*REQUIRED WORK:*
The expected response is a copy of every line in the entries below that includes the word "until".

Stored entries
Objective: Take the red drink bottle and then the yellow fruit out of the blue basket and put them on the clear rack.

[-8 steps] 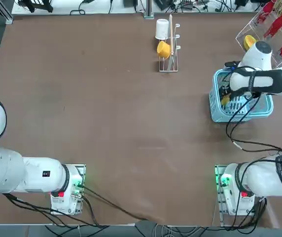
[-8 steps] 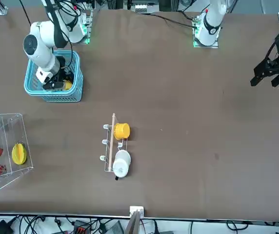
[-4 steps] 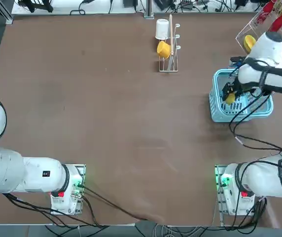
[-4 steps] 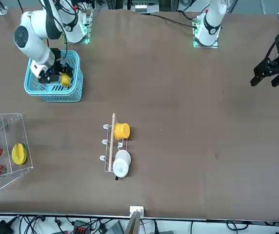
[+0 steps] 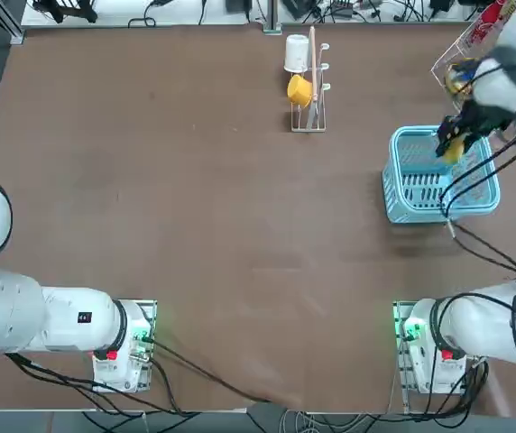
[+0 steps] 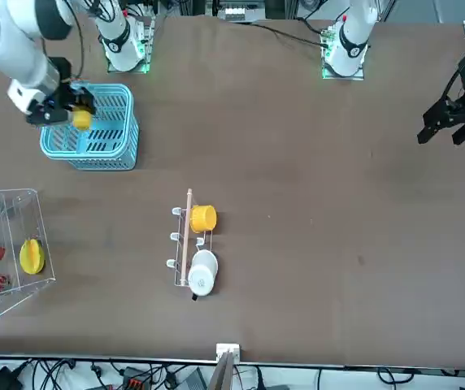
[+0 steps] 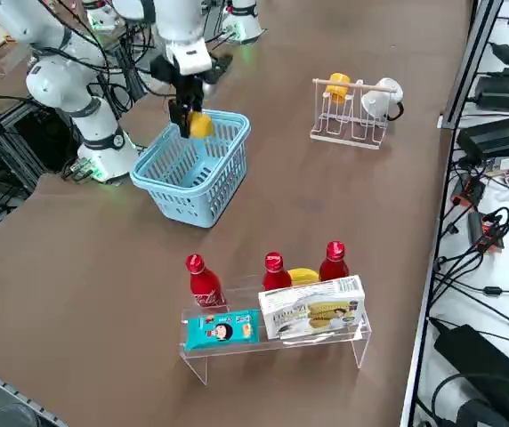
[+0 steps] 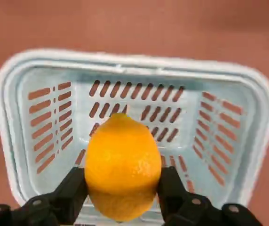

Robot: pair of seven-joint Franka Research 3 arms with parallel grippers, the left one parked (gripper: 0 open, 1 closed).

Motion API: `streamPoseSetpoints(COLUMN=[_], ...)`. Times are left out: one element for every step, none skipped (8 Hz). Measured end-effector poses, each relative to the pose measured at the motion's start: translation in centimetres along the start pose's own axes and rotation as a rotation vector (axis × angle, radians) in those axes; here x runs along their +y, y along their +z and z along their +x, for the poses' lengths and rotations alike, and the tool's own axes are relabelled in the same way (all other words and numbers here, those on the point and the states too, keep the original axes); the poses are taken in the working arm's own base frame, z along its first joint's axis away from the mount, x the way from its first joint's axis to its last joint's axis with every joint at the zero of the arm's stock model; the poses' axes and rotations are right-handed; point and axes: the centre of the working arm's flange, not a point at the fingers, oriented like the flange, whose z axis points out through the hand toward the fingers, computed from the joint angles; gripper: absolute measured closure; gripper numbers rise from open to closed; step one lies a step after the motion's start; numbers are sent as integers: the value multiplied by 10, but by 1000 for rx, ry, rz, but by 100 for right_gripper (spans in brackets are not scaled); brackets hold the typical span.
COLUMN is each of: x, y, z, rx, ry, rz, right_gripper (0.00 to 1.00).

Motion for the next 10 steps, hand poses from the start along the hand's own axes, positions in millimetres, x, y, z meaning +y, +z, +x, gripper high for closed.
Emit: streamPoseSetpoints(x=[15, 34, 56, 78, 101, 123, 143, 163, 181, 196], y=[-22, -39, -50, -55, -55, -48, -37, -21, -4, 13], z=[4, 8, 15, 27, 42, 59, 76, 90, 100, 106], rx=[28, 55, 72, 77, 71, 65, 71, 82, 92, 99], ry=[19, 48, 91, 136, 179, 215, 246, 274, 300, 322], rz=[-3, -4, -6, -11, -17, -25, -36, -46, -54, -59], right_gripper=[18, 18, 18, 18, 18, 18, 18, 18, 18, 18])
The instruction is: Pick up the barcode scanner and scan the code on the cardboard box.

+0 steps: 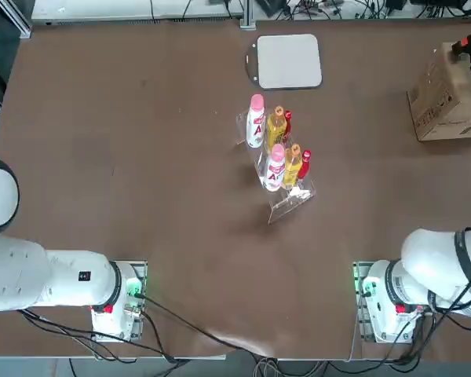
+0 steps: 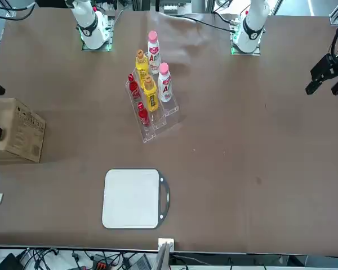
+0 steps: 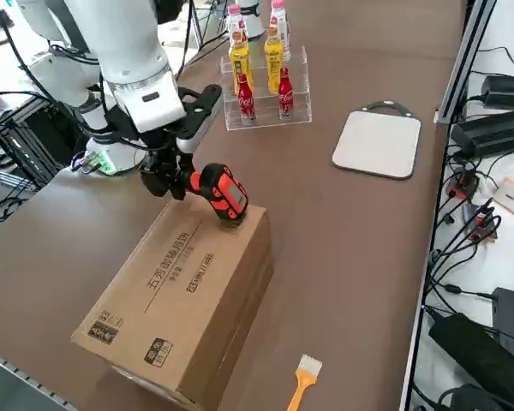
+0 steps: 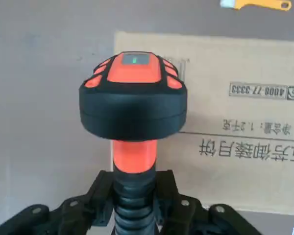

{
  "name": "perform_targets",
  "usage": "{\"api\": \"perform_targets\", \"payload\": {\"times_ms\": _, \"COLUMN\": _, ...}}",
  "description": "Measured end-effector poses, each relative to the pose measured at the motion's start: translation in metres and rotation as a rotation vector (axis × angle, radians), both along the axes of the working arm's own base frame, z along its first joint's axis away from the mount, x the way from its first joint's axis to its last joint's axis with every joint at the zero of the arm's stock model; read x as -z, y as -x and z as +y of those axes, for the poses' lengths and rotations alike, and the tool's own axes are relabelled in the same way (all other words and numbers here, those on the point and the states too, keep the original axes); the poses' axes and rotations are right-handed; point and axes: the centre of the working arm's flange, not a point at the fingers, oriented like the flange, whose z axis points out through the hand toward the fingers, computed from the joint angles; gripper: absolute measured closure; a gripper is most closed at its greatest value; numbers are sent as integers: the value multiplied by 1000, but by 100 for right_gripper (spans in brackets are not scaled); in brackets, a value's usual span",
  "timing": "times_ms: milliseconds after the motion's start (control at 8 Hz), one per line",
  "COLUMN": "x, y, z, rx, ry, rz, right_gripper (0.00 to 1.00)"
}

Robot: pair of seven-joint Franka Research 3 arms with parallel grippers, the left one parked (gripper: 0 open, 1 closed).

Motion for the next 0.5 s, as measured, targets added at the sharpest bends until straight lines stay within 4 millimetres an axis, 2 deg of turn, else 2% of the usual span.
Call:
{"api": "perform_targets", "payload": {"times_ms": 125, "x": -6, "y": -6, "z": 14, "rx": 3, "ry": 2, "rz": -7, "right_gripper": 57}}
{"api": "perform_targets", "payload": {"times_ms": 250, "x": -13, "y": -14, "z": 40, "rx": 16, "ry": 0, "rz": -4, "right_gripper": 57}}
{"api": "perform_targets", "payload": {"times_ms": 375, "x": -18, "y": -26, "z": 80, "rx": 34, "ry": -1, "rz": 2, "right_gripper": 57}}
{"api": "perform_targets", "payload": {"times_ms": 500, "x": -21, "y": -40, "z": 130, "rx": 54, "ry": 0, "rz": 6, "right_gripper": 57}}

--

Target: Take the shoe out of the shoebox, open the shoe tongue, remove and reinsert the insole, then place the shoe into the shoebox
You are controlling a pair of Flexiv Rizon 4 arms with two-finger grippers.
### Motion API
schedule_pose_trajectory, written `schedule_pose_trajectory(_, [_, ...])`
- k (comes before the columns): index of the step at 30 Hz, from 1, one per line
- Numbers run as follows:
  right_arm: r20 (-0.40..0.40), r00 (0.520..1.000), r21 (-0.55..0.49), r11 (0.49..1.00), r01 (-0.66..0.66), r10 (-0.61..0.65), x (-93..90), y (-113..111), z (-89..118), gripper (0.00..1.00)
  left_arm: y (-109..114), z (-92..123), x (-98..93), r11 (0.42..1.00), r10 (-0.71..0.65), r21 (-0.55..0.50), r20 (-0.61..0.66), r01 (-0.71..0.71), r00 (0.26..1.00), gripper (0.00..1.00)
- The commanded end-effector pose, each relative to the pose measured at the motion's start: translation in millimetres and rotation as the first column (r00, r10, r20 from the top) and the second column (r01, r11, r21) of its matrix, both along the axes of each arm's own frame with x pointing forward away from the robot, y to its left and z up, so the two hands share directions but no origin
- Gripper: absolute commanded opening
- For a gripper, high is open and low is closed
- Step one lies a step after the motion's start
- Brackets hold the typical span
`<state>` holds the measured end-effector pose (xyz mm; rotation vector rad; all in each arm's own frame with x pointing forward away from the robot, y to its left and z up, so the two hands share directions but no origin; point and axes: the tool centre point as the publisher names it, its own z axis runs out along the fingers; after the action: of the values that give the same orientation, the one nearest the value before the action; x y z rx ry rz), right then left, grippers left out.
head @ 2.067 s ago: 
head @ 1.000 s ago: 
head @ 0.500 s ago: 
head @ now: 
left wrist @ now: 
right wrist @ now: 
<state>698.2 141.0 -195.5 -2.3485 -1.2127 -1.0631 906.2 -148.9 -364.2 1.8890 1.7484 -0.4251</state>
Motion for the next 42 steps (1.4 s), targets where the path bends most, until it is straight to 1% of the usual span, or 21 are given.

*EXERCISE RESPONSE:*
Motion for the next 0.5 s, as measured, targets added at the sharpest bends until straight lines stay within 4 millimetres an axis, 2 deg of turn, else 2% of the usual span.
Motion for the next 42 steps (1.4 s), targets where the path bends most, until it is straight to 1% of the usual span, or 21 are given.

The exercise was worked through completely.